As we’ve discussed already, every dog has a set of locii (points on its strand of DNA) with two genes on each one. For example, on the B locus they might have the genes B and b, b and b, or B and B. These are picked from a list of possible genes for each locus, which for the B locus is just simply B and b, but for other locii there may be a longer list (the A series, for example, has five possible genes – Ay, aw, as, at and a).

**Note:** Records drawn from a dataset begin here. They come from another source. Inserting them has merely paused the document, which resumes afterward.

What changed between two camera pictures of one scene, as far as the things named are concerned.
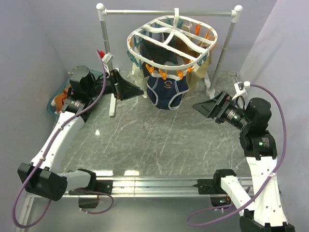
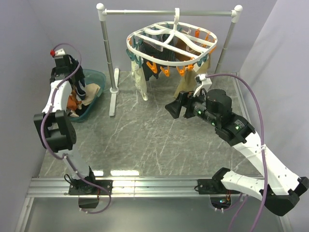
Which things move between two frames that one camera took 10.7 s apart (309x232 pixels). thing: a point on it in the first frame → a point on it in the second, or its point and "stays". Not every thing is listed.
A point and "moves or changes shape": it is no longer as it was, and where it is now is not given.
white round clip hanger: (173, 42) moves or changes shape
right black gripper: (209, 108) → (185, 98)
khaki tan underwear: (194, 79) stays
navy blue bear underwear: (166, 90) moves or changes shape
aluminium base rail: (133, 186) stays
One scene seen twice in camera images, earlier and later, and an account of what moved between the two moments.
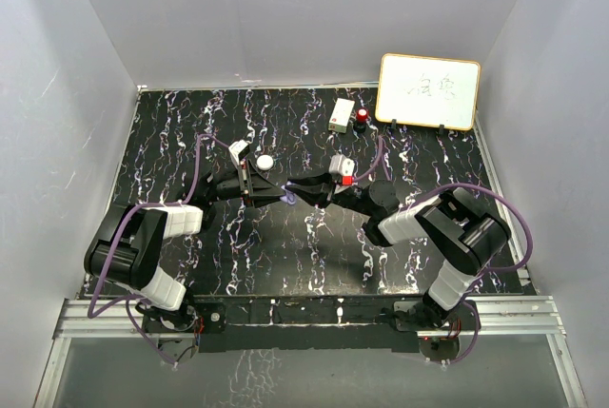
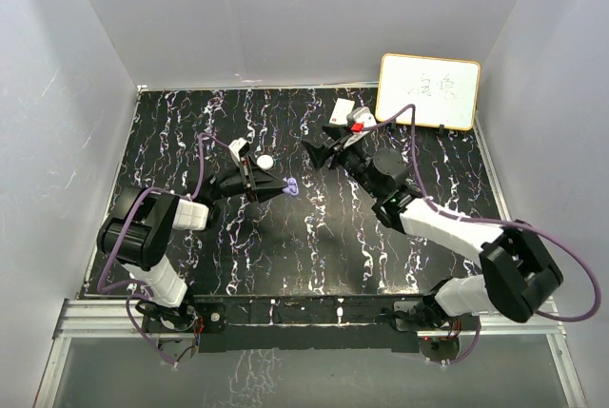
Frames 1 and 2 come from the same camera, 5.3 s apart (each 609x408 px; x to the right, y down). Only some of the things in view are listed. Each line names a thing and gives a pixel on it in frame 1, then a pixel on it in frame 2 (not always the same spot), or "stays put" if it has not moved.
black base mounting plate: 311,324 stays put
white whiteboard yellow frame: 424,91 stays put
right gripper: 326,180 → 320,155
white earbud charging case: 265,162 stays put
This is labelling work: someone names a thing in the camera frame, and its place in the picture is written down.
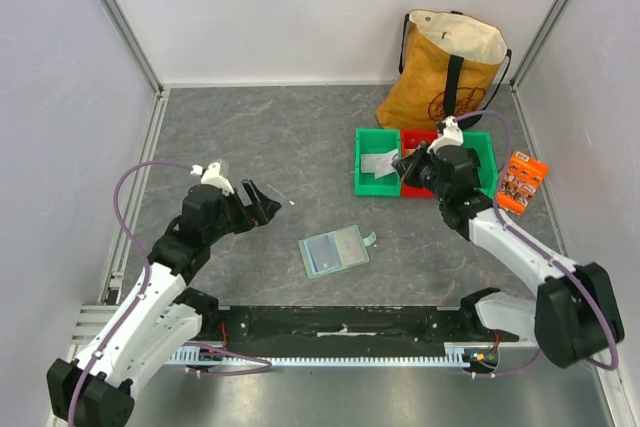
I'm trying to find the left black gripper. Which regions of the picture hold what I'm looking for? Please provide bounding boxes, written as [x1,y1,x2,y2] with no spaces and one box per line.
[204,178,280,244]

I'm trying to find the silver credit card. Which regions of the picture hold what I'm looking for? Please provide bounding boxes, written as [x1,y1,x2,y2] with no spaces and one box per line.
[372,149,402,180]

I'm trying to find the black credit card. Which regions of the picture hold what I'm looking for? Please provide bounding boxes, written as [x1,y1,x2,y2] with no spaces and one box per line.
[305,235,339,274]

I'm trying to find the light green card holder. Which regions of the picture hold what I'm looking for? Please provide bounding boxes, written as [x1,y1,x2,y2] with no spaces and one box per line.
[298,225,377,279]

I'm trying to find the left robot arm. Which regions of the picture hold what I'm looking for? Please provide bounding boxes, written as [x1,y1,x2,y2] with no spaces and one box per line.
[46,180,281,426]

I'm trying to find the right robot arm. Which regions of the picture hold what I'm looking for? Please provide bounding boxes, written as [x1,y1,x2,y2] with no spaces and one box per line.
[391,143,625,371]

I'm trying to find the silver cards in bin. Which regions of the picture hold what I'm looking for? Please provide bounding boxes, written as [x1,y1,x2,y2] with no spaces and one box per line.
[360,154,385,175]

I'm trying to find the red bin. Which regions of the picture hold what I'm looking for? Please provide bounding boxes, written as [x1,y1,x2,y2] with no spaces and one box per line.
[400,130,438,198]

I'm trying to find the left green bin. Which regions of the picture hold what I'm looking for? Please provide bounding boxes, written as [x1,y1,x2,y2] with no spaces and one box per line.
[354,128,401,197]

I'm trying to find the green bin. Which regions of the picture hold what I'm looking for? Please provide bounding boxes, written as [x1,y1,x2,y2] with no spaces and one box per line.
[435,132,499,200]
[354,128,401,197]

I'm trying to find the right green bin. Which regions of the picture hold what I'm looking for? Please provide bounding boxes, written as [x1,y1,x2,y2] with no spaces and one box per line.
[435,132,499,200]

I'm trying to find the orange packet box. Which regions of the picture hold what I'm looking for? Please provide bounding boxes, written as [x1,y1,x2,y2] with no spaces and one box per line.
[497,150,549,215]

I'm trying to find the yellow tote bag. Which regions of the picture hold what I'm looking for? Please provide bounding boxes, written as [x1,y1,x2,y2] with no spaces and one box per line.
[376,9,512,130]

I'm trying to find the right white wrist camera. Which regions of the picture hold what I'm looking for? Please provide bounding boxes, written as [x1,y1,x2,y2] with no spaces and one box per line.
[427,116,464,153]

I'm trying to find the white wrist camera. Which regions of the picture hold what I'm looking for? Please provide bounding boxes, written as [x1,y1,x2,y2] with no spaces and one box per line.
[190,160,235,197]
[427,116,464,153]

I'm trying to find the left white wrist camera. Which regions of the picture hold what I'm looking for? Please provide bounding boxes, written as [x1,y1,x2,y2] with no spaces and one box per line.
[190,160,235,197]

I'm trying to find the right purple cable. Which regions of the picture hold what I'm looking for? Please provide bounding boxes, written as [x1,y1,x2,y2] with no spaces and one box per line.
[452,109,620,379]

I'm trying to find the purple cable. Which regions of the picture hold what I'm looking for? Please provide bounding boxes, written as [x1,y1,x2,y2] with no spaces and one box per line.
[452,109,620,379]
[67,160,274,426]

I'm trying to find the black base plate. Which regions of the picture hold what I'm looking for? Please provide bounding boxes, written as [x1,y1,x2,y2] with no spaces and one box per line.
[197,306,517,357]

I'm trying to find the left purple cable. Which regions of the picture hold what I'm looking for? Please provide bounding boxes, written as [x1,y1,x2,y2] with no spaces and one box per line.
[67,160,274,426]

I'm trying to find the grey cable duct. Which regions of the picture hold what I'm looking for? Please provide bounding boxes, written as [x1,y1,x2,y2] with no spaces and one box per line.
[165,345,470,368]

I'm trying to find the aluminium frame rail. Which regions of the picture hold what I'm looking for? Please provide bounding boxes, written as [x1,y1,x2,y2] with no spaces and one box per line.
[69,304,616,348]

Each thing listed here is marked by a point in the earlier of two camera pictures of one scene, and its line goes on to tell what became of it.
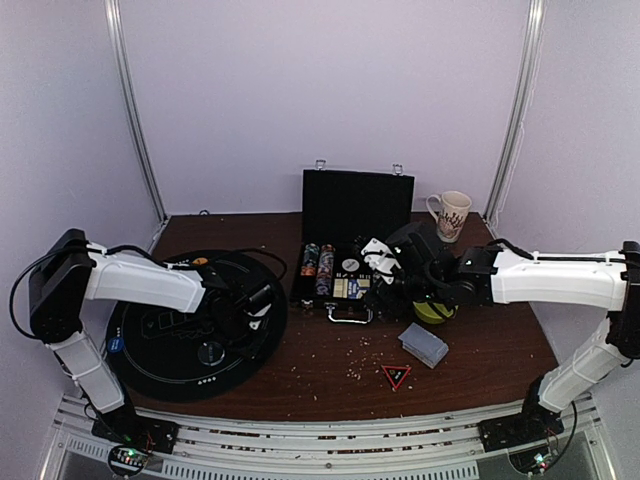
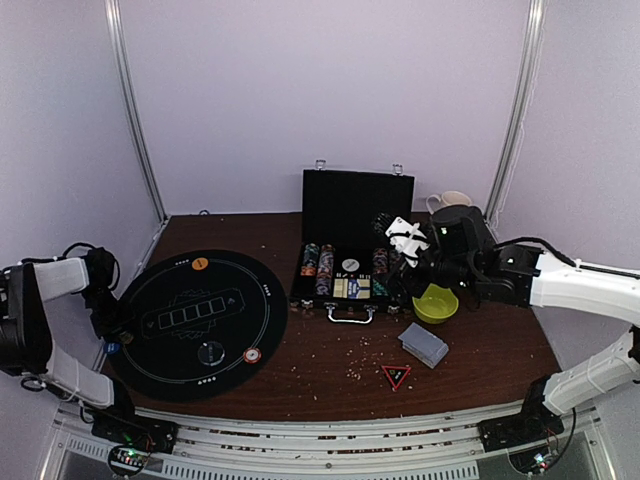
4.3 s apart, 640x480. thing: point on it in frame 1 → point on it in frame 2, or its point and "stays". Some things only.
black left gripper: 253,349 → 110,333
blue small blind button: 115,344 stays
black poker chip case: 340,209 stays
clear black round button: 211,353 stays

When dogs breed (and every other mammal, including humans), each parent passes on just one gene from each of its locii. This gene is picked at random, so each of the two genes has an equal chance (50%) of being passed on. However, it isn’t just a case of the same gene being passed on to all the puppies.
When a sperm cell fertilises an egg, an embryo starts to develop. The sperm cell is just one of thousands that have been produced by the male dog. Each sperm cell is an individual. It carries half the information needed to create a new life, and that information consists of one set of genes. This means it has one gene from each of the male dog’s locii, and which of the two genes that is is entirely random. There are lots of different genes, so the exact combination carried by the sperm cell may well be pretty unique.
Egg cells are exactly the same – they also carry one set of genes from the parent (one from each pair). However, fewer of them are produced, as, obviously, it wouldn’t be good to have more than a certain amount fertilised at the same time.
Just a few out of the thousands of sperm produced will actually reach the eggs in the female dog’s womb. The rest will die. The ones that do reach an egg will join with it and insert their nucleus, which is the part of the cell that carries the genetic information (in this case, the incomplete strand of DNA), into the egg. The nucleii of the egg and the sperm then join together to create a new nucleus which carries all the necessary genetic information to develop into an embryo.

So we can see that genetics involves a lot of random chances. Because of this, it’s hard to be certain of anything when you breed a pair of dogs. We can’t say that the puppies will definitely be this colour or that pattern. All we can do is predict the chance that the puppy will be a certain colour. It’s important to remember this when reading the rest of this page. When predicting litters we usually give at least four possible outcomes for the puppies. This does not mean that you will get four puppies and one will be each of those colours. All it means is that each puppy has a 25% chance of being each colour. Occasionally you may even end up with each puppy in the litter inheriting the same genes and so being the same colour; it just depends on which sperm reach the eggs. It’s like throwing dice. Sometimes you may be unlucky (or lucky, if you’re playing a board game!) and get six sixes in a row. That seems really unlikely, but actually, each time you throw the die, the chance of getting a six is the same. Each throw is independent of all the others (the chance of getting a six the second time is not dependent on whether you got a six the first time), and genetics is very similar. Just because only one in six of the puppies are supposed to pure white according to our calculations, it doesn’t mean that if the first pup born is white, the second is any less likely to be white too!

Labrador Case Study

Now that we have a basic idea of how breeding works, let’s look at a case study.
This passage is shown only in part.